Segment Start: Provided data

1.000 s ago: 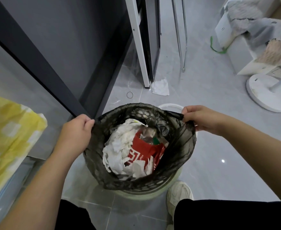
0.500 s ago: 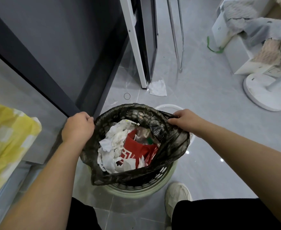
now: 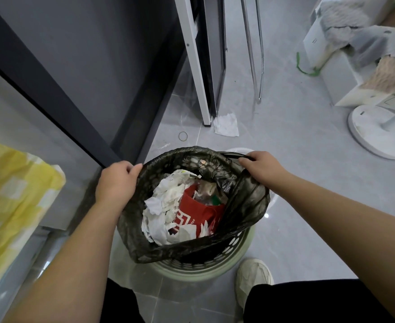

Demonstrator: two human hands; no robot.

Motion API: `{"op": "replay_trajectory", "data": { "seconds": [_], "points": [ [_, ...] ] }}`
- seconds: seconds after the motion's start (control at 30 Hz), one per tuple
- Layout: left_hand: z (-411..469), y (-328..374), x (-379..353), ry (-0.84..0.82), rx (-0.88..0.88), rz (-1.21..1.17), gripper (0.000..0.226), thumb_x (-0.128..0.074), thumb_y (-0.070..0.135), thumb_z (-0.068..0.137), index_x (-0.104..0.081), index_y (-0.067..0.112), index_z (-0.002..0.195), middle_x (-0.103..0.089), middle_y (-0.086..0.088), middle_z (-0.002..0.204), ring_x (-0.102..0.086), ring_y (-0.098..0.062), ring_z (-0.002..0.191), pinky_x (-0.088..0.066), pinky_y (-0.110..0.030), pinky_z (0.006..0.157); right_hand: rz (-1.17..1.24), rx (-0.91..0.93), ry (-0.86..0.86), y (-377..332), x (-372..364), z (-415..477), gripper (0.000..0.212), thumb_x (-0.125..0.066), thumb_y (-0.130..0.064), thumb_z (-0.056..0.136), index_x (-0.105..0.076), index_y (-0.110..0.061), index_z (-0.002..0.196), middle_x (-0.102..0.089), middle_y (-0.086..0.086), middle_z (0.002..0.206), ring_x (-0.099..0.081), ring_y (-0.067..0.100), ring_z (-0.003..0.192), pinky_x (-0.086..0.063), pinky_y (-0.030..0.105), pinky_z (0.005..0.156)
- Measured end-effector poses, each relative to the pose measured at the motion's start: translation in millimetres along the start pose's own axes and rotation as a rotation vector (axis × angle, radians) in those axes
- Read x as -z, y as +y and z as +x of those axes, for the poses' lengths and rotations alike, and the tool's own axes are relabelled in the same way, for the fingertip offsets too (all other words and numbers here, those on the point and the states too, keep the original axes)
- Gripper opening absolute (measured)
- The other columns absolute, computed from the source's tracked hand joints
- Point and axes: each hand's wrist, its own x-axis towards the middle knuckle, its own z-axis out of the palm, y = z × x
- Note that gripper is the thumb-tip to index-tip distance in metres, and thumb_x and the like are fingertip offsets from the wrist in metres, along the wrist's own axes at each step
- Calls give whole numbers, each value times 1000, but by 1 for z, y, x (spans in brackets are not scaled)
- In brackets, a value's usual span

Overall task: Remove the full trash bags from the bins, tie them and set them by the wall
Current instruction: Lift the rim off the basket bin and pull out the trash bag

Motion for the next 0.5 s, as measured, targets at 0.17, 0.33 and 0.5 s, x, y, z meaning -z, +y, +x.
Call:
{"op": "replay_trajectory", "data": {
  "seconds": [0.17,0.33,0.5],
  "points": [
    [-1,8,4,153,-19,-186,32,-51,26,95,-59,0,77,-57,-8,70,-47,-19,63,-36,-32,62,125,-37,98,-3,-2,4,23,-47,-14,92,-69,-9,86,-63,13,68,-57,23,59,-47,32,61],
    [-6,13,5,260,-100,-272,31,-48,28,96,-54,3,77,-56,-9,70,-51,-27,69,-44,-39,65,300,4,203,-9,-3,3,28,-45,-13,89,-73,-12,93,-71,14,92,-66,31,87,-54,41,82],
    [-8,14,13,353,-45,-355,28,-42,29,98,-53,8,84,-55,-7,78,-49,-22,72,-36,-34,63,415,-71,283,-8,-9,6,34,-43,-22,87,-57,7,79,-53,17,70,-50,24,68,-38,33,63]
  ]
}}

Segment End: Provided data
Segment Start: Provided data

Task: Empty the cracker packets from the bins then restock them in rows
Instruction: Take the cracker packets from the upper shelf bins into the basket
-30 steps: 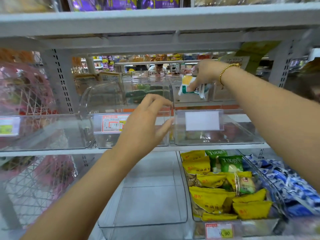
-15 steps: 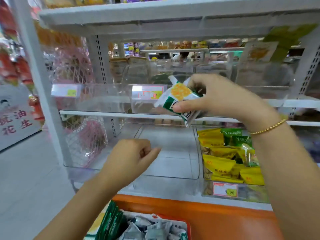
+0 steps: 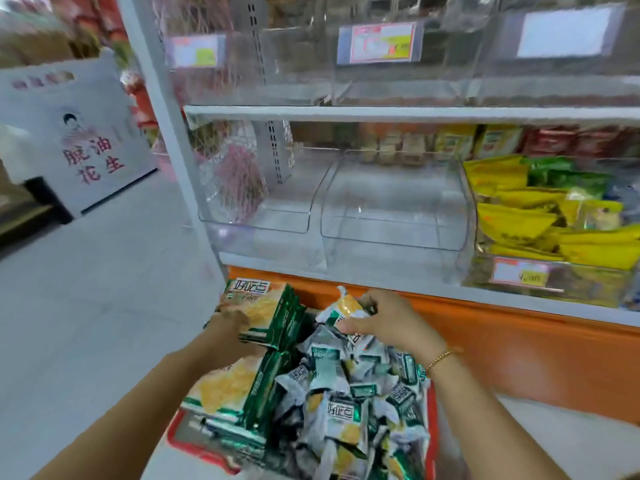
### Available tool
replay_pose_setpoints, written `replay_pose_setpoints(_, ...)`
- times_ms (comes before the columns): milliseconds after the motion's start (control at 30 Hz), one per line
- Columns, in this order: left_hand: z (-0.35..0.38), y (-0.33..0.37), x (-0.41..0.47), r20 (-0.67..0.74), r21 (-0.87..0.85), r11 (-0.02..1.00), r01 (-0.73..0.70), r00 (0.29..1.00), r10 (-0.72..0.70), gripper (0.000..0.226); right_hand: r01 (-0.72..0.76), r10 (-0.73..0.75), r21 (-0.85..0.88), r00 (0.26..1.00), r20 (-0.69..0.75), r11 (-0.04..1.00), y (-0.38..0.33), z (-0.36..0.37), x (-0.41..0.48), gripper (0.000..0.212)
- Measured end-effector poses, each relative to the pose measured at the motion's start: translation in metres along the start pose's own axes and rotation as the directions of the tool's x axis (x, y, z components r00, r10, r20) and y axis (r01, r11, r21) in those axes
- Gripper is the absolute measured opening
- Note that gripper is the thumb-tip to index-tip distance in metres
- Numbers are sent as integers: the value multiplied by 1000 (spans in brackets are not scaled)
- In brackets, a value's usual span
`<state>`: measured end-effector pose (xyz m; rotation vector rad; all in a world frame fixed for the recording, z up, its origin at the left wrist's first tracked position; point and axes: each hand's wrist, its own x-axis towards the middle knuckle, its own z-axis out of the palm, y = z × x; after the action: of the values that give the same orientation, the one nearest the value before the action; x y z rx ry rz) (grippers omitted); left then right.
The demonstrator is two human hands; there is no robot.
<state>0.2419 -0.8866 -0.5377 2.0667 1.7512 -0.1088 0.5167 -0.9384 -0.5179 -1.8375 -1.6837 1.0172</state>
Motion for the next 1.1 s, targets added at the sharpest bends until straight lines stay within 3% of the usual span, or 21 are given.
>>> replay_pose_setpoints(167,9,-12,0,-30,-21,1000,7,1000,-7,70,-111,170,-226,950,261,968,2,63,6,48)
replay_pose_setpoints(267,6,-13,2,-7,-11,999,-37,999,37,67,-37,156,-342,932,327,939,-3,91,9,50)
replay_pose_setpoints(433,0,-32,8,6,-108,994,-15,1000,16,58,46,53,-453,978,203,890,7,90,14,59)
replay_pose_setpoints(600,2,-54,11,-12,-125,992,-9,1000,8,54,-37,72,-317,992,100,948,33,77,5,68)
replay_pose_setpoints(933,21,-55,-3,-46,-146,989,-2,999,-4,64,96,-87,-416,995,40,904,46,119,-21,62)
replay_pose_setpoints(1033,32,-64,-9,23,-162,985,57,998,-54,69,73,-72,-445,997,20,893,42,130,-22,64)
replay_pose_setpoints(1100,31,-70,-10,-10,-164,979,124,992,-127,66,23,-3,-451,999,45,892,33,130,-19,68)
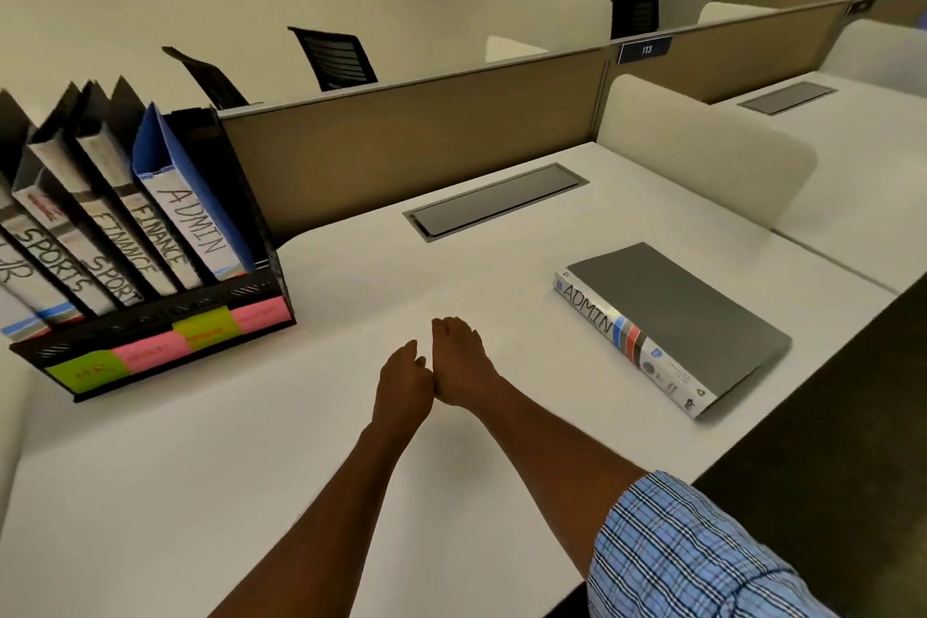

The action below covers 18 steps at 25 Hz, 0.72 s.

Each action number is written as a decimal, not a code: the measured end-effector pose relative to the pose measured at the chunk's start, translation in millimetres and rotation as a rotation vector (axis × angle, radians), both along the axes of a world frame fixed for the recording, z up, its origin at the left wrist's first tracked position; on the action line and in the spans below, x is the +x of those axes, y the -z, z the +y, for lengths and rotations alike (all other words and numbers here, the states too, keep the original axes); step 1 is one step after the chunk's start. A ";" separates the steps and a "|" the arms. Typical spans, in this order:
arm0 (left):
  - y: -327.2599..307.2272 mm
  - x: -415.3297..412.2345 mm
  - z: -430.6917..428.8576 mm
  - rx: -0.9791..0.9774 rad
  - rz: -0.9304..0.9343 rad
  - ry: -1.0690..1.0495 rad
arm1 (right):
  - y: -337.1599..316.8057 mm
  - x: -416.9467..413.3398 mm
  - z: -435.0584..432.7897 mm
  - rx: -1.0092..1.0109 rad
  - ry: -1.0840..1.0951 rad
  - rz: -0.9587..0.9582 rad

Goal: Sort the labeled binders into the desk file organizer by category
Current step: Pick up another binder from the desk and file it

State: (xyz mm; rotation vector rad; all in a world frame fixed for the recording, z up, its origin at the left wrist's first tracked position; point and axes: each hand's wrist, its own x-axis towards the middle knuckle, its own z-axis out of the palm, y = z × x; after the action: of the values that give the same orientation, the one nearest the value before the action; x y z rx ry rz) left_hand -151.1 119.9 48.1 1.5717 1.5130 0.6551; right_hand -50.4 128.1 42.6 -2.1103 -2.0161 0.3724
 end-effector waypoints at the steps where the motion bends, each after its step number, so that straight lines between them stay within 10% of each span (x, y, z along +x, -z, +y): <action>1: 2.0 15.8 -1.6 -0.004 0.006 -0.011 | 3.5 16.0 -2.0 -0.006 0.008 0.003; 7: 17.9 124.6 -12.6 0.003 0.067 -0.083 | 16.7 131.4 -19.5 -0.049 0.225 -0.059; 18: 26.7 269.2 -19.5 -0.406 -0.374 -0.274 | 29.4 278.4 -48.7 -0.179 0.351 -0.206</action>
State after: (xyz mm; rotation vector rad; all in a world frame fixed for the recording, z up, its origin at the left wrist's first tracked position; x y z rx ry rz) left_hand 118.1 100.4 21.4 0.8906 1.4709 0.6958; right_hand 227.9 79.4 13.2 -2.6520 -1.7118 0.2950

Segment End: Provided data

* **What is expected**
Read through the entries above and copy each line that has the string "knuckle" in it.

* **Reply**
- Point and axes: each hand's wrist, its own x-axis towards the middle knuckle, its own z-axis out of the palm, y = z × x
`<state>`: measured end-effector pose (xyz m; rotation vector rad; all in a world frame fixed for the recording, z up, its origin at the left wrist's first tracked position; point and axes: each hand's wrist, its own x-axis towards the middle knuckle, its own z-axis out of the palm, y = z × x; after the action: of the values that give the same orientation, the one nearest the value before the action; x y z rx ry rz) (grippers omitted); left then right.
State: (xyz mm; rotation vector rad; all in a world frame fixed for the recording, z up, its origin at the left wrist's first tracked position; point and axes: each hand's wrist, its own x-axis towards the middle knuckle, its own z-axis out of the palm, y = z × x; after the action: of the values that give the same orientation, the one nearest the value before the action; x y z rx ry rz) left_hand -151.1 119.9 48.1 1.5717 1.5130 0.6551; right_hand -50.4 128.1 42.6 -2.1103 -2.0161 0.3724

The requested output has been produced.